I’ve seen her each morning this past week of summer. Little wisp of a girl on her brand-new big girl bicycle, shiny pink helmet guarding her head and a smile that won’t stop.

Freedom. She tastes it — possibly for the very first time. She rides up and down our street each morning, past my kitchen window, too many times to count. Pink and white tassels fly from her handlebars and flap in the wind, making her ride seem just a wee bit faster.

As parents, we want this freedom for our kids. No, really — we DO. We dole it out to them in tiny measures at first. I still remember the first time I walked down the hall, away from my young toddler’s room while he was busy and engaged with his books and toys. I was giving him a little gift — some time alone without my constant chatter or my overwhelming need to note the color of something or the sound of the train whistle in the distance. A bit of space that says I trust you, have fun, make good choices.

I’ll be right here.

What little pushes and cautious bits of freedom we give our little ones — at times, reluctantly — multiply and grow into a cloak they wear as teens. Freedom becomes expected, something they have earned bit by bit that we must never question or try to take back.

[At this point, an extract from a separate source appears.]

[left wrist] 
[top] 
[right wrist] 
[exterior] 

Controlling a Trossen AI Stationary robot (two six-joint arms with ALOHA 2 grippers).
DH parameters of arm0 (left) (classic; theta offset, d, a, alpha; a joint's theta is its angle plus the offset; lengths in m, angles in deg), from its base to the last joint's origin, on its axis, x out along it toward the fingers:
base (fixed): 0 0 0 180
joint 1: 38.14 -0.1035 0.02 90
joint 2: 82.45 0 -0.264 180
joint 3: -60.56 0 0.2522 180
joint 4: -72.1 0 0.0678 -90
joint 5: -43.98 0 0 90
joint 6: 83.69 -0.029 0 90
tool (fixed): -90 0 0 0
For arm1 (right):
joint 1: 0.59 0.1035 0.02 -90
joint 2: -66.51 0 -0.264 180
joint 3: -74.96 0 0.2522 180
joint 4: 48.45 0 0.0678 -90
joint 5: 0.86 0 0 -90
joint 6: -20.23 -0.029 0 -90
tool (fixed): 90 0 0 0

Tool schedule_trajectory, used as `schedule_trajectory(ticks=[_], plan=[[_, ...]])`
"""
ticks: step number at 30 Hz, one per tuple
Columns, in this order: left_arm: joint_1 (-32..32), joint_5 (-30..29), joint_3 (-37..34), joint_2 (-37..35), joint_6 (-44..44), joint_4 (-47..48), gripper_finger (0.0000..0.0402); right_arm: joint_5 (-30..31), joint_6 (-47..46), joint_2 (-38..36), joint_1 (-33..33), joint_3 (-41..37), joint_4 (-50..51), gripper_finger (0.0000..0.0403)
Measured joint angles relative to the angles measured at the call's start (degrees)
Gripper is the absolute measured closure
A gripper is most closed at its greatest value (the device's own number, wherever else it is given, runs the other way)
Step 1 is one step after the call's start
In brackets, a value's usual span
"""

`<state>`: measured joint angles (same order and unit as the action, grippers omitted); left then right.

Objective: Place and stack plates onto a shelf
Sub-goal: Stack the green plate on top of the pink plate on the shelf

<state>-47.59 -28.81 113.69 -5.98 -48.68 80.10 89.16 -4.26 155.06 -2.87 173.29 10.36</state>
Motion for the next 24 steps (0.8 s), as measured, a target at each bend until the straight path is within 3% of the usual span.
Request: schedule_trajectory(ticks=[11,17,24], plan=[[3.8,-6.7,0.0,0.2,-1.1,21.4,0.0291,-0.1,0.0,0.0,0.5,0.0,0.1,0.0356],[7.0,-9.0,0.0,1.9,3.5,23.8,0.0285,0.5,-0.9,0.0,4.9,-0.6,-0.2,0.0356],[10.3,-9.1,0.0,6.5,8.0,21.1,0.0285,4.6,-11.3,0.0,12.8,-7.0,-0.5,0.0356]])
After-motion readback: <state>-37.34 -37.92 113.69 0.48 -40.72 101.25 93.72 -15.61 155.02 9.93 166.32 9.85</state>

And so goes the delicate balance we live when the teens are home — especially those who have lived on their own for a bit. Their freedom is everything to them, and offers of assistance or advice are often pushed aside.

I’m fine.

Yes, mom.

I’ve got this.

I don’t need your help, but thanks.

Freedom.

When the little girl went by this morning, I asked my almost-15-year-old daughter if she remembered learning to ride her bicycle on this very same street. If she remembered the mom-imposed boundaries she was allowed to ride within without supervision. My version of without supervision at the time involved casually walking out to the sidewalk and cautiously squinting down the block to make sure she was still alive, that she hadn’t fallen prey to the dozen or so scenarios I had crafted in my mommy brain and wrapped in a blanket of worry.

She did remember, and we both smiled at the memory of a feisty little 3-year-old whose boundaries were the tree five houses down and the crack in the sidewalk just almost around the corner. The boundaries and edges of our comfort zone stretch and reshape themselves, until we are left with a young adult whose choices and decisions we no longer have much control over.

Exactly what we are intended to do.

But it’s hard. Harder than you can imagine, that first time you give that little pink bicycle a gentle push and she goes sailing away, ponytail flying and wearing a smile bigger than her face.

You will smile too… and in time, these pushes will all pay off.

I watched the little girl ride by again.

And I smiled, and silently cheered for her… and for her mother down the street.

Because she’s earning her freedom…

but her mom had to give it away.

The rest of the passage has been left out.